The banded ground cuckoo forages mostly by sprinting along the forest floor with abrupt stops to scan for and capture prey. It also hops onto low branches to pluck prey from vegetation. Its diet is mostly insects. It also includes significant amounts of other arthropods; small vertebrates like lizards, amphibians, and small birds; and sometimes fallen fruits. It often follows army ant swarms with other ant-following birds to catch prey fleeing from the ants. It has also been observed following peccary herds, apparently for the same purpose.

===Breeding===

The banded ground cuckoo's breeding season is not fully known but appears to include at least March to June. Only two nests have been fully described. They were made mostly of fern leaves with no supporting structure, placed in forks of fairly large branches near the trunks of medium-sized trees, and were 3.9 and 5.4 m above the ground. Each held only one egg. Both parents incubated the egg and cared for the hatchling. The incubation period was at least 13 days and the time to fledging was 20 days.

===Vocal and non-vocal sounds===

The banded ground cuckoo's principal vocalization "resembles a deep moo of a cow" that rises and falls and repeats about every five seconds. Pairs and family groups call to each other while foraging out of sight of one another. They also make a dry clacking sound by clapping their bill.

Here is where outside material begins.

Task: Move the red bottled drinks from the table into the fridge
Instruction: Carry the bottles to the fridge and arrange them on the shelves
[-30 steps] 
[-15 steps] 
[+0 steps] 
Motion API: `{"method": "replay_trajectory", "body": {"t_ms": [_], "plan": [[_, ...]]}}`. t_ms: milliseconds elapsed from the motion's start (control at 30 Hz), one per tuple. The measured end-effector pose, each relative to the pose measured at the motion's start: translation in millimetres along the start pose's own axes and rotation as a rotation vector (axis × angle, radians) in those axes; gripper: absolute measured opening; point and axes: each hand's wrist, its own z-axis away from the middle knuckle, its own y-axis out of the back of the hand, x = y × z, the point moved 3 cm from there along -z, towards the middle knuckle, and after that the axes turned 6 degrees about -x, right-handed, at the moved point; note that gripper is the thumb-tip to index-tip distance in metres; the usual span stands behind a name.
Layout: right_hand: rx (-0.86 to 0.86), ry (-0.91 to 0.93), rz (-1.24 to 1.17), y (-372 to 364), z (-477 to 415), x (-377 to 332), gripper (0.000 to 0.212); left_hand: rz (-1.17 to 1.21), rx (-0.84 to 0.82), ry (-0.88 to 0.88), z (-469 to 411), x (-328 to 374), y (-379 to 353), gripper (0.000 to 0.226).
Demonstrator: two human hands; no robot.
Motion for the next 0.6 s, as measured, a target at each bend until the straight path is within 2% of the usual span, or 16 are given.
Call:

Banded ground cuckoos have been observed to mimic peccaries acoustically, perhaps for two reasons. Peccaries are able to defend their herd from predators, so mimicking peccaries would trick predators into believing that peccaries are near. Doing so may also benefit both species by warning the other of nearby predators.

==Status==

The IUCN originally assessed the banded ground cuckoo as Threatened, then in 1994 as Endangered, in 2000 as Vulnerable, in 2009 again as Endangered, and as of 2024 the species has returned to Vulnerable. It has a limited range and very specific habitat requirements. Its estimated population of between 2,500 and 12,000 mature individuals is fragmented and is believed to be decreasing. Its habitat is being degraded across its range, and it is also hunted for food.